Responsabilità erariale per distrazione di fondi europei e citazione tardiva inammissibile (Corte dei Conti Sez. giur. Liguria n. 48 del 26.05.2025)
Principi di diritto (Massima)
Il soggetto privato che assume l’obbligo di destinare un finanziamento pubblico al fine previsto instaura con la pubblica amministrazione un rapporto di servizio, con la conseguenza che la giurisdizione contabile sussiste anche nei confronti di chi amministra o rappresenta la società beneficiaria, ove la condotta abbia distolto i fondi dal fine pubblico. Il parametro della giurisdizione è dato dalla provenienza pubblica delle risorse e dal dovere di assicurarne la destinazione, non dalla natura del soggetto. La responsabilità amministrativa presuppone l’accertamento del danno erariale, valutato secondo il criterio del più probabile che non. L’inammissibilità della citazione per tardività deve essere ritualmente eccepita dal convenuto interessato e non opera d’ufficio; la notifica di un invito a dedurre integrativo non proroga il termine legale rispetto agli originari invitati.
Il Fatto
La Procura regionale ha evocato in giudizio i convenuti per il risarcimento del danno in favore di una finanziaria regionale, articolato in due progetti finanziati con risorse pubbliche, nazionali ed europee. L’addebito concerne la distrazione dei fondi dal fine pubblico, per la produzione di documentazione di rendicontazione oggettivamente artefatta.

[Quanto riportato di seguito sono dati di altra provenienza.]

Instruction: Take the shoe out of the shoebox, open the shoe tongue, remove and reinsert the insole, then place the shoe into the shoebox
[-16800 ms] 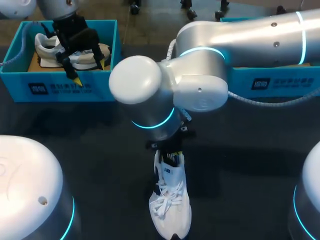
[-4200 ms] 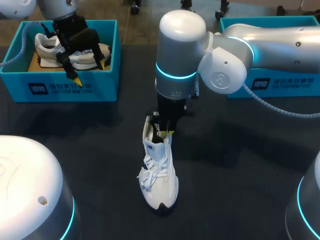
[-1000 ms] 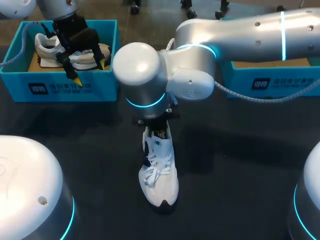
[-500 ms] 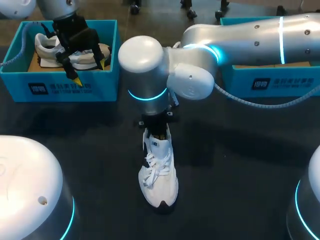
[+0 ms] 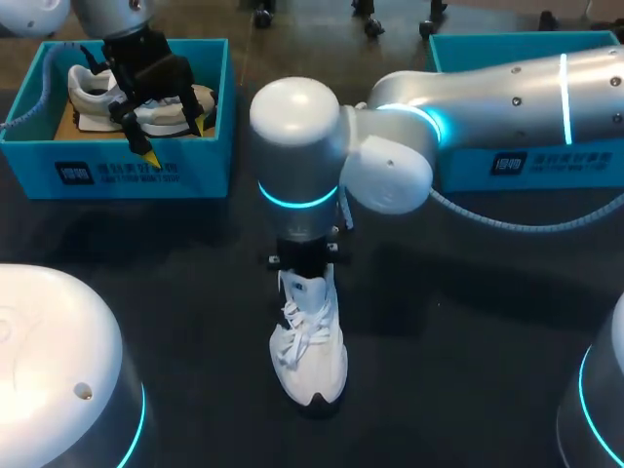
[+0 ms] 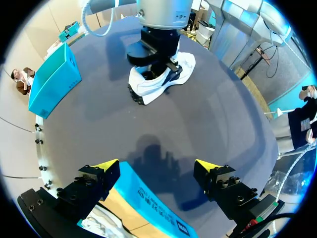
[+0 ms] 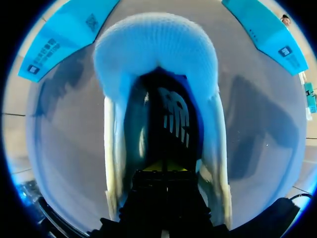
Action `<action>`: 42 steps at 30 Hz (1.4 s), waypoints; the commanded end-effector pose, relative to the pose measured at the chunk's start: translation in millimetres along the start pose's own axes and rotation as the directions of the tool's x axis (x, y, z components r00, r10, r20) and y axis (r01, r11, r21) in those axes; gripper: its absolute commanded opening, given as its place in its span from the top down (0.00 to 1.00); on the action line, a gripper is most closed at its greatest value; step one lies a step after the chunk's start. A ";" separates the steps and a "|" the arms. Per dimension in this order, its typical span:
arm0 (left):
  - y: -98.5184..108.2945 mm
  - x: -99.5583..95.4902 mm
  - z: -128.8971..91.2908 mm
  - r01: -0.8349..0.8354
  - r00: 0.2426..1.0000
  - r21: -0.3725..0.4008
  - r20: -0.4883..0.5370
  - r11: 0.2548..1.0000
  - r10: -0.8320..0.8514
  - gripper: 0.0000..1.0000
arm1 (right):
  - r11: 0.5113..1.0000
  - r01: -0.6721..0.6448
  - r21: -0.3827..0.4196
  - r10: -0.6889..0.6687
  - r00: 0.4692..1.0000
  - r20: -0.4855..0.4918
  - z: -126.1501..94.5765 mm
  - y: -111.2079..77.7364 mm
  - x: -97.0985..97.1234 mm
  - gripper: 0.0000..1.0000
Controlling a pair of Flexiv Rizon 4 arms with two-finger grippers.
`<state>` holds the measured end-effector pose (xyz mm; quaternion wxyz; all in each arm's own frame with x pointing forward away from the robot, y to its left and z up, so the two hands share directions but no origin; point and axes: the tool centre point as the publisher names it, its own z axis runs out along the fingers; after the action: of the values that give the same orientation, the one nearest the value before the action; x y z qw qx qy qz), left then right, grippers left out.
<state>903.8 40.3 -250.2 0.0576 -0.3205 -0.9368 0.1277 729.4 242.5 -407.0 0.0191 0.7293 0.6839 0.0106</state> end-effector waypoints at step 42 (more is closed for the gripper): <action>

Alcuni convenuti, costituitisi, hanno eccepito il difetto di giurisdizione, la prescrizione e la tardività della citazione. Il giudizio è giunto alla decisione dopo il rigetto della richiesta di rito abbreviato e di sospensione del processo.
La Motivazione della Corte
Il Collegio afferma anzitutto la propria giurisdizione. I finanziamenti sono stati deliberati da una società in house a totale partecipazione pubblica, soggetta alla giurisdizione contabile, e la giurisdizione si radica anche in ragione della natura pubblica delle risorse impiegate.
Il baricentro del riparto si è spostato dalla qualità del soggetto alla natura del danno e degli scopi perseguiti. È sufficiente che il beneficiario privato, disponendo della somma in modo diverso dal preventivato, abbia frustrato lo scopo dell’amministrazione. La giurisdizione si estende quindi alle persone fisiche che hanno diretto o rappresentato le società beneficiarie.
La Corte respinge la richiesta di sospensione del giudizio: manca il rapporto di pregiudizialità tecnica richiesto dall’art. 106 c.g.c., restando i giudizi reciprocamente indipendenti anche quando investono i medesimi fatti.
Nel merito, il danno erariale consegue allo sviamento del finanziamento dalle finalità per cui è stato concesso. Gli accertamenti hanno evidenziato che la quasi totalità del personale non è stata coinvolta nei progetti e non ha sottoscritto i rendiconti, e che la sperimentazione prevista non è stata mai resa. La responsabilità penale, governata da principi diversi, non incide sull’accertamento contabile.
Quanto alla tardività, la Corte distingue: la citazione è inammissibile rispetto ai convenuti che hanno ritualmente eccepito l’eccezione, mentre la relativa nullità non è rilevabile d’ufficio rispetto agli altri, per i quali la citazione resta tempestiva. La Corte riconosce infine il contributo causale dei soggetti evocati oltre il termine, quantificandolo nel 25% del danno, e qualifica la domanda verso gli organi del concordato come richiesta di intervento adesivo.